Image Courtesy of the Artist

 

The struggle between the social and the digital feels like it has consumed almost all aspects of our lives as of late, especially in the unprepared realm of art galleries and museums. In As Eve Said to the Serpent: On Landscape Gender and Art, Rebecca Solnit writes that there is “the much-promoted ideal of the user never leaving a well-wired home and the goal of eliminating the world and reconstituting it as information.” Instagram, and the Internet as a sprawling, intangible entity, has given us new ways of communicating, new ways of initiating and maintaining relationships, and new platforms to display and market our work, but the nagging fear seems to be that an element of human connection is lost.

Jordyn’s Instagram allows the audience of followers to directly engage with and enjoy art, but the impulse to be a part of an exhibition in a physical gallery is hard to dismiss.

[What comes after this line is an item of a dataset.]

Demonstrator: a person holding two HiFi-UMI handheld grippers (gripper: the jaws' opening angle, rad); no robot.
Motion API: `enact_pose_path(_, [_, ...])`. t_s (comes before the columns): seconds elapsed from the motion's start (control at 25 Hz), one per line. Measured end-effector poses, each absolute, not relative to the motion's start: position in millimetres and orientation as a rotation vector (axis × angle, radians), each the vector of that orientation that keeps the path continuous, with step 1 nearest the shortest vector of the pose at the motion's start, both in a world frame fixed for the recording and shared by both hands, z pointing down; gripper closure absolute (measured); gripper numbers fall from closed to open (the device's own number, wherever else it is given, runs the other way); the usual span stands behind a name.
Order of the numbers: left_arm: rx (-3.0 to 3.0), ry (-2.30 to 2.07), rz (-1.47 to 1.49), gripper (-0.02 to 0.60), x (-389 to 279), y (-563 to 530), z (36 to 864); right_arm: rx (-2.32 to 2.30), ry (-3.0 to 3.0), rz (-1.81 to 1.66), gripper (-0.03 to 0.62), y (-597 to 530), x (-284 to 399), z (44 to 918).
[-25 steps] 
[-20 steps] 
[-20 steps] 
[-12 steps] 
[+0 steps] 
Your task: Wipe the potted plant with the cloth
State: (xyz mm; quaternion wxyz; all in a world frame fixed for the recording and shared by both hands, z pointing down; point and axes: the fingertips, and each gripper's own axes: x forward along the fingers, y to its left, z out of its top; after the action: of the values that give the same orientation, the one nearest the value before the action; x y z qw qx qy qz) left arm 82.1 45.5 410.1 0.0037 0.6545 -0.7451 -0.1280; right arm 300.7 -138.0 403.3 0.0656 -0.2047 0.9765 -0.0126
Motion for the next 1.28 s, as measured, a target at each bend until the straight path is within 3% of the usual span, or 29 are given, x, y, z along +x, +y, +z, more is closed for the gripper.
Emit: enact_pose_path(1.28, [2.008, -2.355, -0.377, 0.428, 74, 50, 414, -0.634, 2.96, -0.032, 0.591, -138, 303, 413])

The excitement of being in a space, like at Andersonville Galleria, where I had to traipse up three flights of stairs to a bird's nest loft space that was so packed  I could barely nudge my way into the room without spilling my (necessary) glass of wine, is undeniable. Social media might be attempting to reconstitute our world as simply information, but Jordyn’s work proves that we are still intimate beings seeking out these moments where we can unabashedly bare our selves to one another.